Problem: The lines below that include "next" are to be found and copied.

Data segment:
--*--

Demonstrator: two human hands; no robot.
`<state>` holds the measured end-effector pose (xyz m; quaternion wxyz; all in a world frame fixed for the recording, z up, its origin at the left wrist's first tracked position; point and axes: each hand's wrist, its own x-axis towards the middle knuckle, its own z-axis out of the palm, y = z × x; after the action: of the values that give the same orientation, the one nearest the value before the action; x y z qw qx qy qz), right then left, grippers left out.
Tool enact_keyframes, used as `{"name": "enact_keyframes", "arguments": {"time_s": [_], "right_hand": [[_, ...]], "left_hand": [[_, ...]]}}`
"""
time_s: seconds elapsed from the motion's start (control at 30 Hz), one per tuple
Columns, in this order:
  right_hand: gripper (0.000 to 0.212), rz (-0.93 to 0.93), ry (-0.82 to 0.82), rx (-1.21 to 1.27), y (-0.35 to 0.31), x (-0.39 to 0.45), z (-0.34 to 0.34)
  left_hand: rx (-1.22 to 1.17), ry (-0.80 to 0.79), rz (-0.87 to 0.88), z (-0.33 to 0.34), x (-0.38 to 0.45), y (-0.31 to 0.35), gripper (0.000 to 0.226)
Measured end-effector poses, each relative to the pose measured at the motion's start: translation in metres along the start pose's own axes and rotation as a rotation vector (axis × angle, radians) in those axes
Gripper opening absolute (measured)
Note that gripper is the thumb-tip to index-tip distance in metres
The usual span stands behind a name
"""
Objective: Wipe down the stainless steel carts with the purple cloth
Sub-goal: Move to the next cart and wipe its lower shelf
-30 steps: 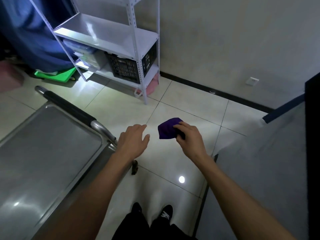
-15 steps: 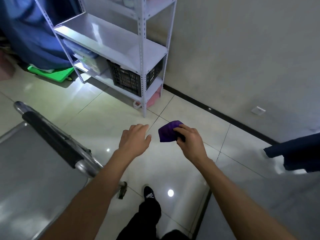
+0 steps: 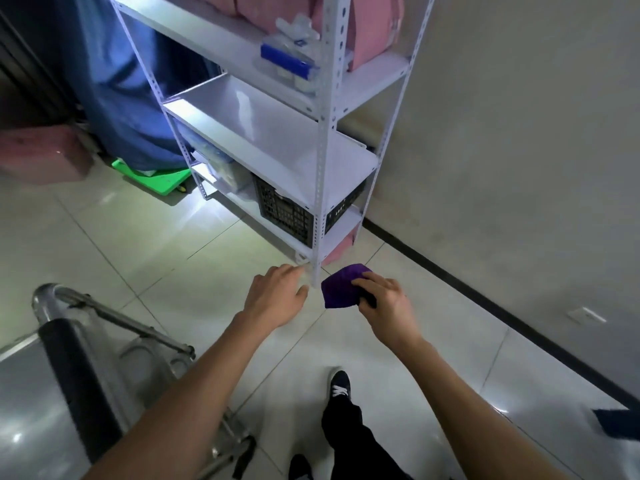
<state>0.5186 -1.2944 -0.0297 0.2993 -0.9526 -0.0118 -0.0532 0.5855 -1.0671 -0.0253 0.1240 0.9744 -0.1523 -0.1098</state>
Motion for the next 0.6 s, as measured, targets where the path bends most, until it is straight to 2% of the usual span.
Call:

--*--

Response box:
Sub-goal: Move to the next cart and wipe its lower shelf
Motion for the next 0.6 s, as measured, targets where the path bends most, until it is straight to 2% of the usual span.

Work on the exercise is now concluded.